4D (xyz-t) images were reconstructed from xy-images with respective axial information, continuously acquired in volumetric imaging. To determine the axial range of each xy-image, the driving voltages and corresponding timings recorded by the data acquisition boards containing the information on tick counts, ETL currents, and camera triggers (i.e., elapsed time, axial positions, and frame numbers, respectively) were integrated with each other. Using this information, the corresponding area of 3D space for each frame was updated frame-by-frame basis, and the entire set of 3D information at the time was output as a part of the 4D image at a specified interval. The xy-images acquired while the focal plane returned to the initial z-position (approximately 10 ms) were excluded from the image reconstruction.

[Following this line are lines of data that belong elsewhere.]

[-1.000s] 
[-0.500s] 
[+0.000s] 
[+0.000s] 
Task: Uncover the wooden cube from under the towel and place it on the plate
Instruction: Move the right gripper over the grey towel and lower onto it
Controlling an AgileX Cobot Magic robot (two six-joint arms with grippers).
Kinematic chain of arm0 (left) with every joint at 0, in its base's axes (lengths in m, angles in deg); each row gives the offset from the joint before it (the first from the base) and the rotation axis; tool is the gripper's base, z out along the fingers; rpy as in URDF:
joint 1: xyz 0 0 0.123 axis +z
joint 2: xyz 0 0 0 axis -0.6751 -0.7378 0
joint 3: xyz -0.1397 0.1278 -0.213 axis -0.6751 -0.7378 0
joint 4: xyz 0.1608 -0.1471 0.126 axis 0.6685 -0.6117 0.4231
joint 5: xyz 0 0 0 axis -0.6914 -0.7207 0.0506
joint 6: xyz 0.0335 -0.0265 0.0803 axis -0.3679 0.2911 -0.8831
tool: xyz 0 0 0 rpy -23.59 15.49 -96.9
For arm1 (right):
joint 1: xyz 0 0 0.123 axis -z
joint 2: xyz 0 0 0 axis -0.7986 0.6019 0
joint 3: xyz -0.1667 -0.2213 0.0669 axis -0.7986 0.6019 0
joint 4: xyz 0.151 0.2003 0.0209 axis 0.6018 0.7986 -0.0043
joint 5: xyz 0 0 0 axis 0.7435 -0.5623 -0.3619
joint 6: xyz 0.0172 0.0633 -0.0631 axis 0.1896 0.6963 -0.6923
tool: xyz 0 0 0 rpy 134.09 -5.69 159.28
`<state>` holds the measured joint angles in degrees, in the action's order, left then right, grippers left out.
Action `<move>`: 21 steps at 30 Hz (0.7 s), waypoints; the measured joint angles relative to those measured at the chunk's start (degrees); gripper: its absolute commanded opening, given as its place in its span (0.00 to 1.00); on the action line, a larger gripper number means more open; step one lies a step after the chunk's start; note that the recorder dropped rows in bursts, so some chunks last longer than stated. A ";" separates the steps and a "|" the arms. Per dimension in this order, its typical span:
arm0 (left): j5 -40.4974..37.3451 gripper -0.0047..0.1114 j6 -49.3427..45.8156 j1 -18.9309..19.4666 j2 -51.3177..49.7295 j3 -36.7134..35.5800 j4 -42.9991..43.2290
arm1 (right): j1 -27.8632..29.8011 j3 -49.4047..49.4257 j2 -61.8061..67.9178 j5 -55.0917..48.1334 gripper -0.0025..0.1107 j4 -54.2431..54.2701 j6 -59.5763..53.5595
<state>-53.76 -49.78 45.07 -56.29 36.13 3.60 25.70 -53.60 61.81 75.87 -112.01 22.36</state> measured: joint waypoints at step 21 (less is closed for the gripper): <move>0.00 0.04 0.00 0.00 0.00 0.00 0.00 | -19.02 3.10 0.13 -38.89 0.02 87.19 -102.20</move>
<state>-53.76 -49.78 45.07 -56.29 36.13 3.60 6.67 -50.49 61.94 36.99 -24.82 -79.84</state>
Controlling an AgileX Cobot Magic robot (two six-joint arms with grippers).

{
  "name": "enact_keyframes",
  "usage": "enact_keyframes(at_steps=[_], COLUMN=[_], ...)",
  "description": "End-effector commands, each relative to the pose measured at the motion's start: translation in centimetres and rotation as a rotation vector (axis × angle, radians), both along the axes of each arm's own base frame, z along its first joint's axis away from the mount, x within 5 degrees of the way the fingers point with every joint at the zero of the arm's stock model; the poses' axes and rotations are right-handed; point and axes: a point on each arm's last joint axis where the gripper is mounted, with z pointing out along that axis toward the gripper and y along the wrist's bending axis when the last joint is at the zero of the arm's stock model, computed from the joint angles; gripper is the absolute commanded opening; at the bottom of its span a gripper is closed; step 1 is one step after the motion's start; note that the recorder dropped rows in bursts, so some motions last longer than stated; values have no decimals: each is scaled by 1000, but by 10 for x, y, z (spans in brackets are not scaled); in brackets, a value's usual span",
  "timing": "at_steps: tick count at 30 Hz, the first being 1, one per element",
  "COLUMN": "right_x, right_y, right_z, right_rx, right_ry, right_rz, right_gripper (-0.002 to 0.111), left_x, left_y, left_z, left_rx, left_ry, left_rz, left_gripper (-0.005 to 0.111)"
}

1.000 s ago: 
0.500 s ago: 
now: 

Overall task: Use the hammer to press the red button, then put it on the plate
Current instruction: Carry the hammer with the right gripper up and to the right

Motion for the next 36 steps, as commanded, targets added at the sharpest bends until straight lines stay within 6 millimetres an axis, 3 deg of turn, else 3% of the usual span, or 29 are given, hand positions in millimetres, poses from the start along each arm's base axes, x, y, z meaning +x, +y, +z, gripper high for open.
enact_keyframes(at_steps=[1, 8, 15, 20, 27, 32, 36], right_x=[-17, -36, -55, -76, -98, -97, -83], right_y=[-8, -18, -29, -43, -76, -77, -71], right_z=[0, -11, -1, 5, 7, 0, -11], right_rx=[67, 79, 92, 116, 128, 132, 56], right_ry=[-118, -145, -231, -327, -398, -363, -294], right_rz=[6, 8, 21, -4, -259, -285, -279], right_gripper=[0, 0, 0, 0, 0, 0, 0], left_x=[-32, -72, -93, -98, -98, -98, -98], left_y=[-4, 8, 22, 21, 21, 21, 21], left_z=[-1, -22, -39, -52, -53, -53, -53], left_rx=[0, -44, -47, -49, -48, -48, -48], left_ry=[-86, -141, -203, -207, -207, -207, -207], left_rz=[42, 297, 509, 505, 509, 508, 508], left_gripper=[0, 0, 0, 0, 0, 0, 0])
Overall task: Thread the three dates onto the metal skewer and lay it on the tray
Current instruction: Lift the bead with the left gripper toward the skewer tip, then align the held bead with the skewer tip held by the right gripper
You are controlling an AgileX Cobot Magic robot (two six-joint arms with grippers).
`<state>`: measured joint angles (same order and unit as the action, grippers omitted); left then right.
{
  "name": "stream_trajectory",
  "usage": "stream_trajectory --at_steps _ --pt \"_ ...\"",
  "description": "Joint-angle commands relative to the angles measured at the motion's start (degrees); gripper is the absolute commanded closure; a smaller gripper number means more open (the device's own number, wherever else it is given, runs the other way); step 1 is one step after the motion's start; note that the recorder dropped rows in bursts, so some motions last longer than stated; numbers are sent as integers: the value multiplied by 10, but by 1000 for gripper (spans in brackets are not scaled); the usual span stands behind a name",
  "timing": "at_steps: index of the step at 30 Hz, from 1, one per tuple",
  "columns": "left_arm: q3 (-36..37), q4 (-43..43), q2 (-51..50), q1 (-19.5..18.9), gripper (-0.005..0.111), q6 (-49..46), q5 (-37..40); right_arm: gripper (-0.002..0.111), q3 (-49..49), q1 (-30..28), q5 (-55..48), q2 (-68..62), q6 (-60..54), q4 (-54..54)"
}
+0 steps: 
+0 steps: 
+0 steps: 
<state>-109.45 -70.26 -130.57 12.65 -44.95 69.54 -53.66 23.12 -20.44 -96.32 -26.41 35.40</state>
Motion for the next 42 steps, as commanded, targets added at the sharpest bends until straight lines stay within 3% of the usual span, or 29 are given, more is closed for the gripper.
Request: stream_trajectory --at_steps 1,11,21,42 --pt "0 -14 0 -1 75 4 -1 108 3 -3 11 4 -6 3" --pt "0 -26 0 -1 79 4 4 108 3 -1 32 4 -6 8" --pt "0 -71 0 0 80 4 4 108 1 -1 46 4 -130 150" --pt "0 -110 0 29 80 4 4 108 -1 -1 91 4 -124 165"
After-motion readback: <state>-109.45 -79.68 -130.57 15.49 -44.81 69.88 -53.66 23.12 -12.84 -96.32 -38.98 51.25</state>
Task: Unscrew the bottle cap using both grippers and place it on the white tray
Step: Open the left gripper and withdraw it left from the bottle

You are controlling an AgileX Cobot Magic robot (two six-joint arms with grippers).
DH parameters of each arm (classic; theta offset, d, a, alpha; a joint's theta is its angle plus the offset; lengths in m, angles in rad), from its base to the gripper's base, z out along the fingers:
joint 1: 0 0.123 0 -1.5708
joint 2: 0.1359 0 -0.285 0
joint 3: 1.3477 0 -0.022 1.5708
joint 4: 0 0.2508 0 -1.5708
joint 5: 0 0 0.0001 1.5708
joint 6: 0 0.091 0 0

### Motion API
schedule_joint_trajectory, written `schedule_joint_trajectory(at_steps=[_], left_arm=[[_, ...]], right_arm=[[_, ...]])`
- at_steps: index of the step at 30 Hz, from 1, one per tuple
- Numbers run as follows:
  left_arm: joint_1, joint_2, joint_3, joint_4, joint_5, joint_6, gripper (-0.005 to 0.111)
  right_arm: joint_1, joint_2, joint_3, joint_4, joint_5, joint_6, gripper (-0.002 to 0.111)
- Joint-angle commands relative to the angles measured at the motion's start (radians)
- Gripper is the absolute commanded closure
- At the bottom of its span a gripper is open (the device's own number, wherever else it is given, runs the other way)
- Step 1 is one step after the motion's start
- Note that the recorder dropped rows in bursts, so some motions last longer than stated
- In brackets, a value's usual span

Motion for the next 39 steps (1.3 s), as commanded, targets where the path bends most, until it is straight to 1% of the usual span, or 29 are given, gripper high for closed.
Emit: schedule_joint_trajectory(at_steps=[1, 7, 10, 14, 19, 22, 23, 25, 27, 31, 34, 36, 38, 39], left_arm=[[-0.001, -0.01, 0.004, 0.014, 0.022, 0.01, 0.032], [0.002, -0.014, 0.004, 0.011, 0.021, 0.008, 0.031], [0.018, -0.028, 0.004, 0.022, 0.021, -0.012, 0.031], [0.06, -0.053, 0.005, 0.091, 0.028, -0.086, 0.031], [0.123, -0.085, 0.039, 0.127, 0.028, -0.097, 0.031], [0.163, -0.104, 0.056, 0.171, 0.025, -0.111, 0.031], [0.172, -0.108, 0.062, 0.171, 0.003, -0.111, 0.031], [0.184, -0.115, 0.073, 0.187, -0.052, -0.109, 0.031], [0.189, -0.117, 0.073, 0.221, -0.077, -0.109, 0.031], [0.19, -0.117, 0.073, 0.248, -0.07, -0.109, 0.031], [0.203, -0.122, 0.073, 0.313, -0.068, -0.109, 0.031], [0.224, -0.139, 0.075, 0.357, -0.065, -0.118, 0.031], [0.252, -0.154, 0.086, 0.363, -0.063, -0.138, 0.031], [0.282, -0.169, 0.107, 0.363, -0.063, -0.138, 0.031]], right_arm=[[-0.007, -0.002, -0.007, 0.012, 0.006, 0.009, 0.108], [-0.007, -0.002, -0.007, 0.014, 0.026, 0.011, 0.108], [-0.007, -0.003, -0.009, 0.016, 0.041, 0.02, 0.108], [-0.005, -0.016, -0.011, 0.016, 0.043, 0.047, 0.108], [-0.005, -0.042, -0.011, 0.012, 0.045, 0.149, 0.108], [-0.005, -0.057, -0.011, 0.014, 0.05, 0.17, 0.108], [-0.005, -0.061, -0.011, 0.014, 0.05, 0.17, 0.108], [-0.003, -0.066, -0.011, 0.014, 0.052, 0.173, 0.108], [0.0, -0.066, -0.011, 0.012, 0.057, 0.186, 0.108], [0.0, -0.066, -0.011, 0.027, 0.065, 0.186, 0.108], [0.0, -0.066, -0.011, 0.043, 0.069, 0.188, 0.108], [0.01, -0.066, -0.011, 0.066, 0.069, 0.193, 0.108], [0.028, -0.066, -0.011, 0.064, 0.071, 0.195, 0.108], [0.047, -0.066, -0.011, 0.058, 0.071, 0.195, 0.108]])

The FOV of each xy-image changed during axial scanning due to ETL-induced alteration in the focal length of the objective lens, as previously reported [24]. Therefore, in the 4D image reconstruction, the FOV changes were corrected by resizing the xy-images to match the FOV and the pixel size of the xy-image captured at an ETL current of 0 mA, using 2D bilinear interporation. In this study, a scaling factor was derived from the measured data of a 1-μm bead phantom with a 25× 1.05 NA objective lens (Fig. S2). Briefly, the xy-images were resized at a rate of approximately −1% per 10 μm axial shifts (see Supplement 1 for details).

The image reconstruction code was written by Python3 and powered by the Tifffile package [27] to create 4D image files in the OME-TIFF format. The 3D and projection views were created using an image analysis software (NIS-Elements AR, Nikon; ImageJ/Fiji [28,29]).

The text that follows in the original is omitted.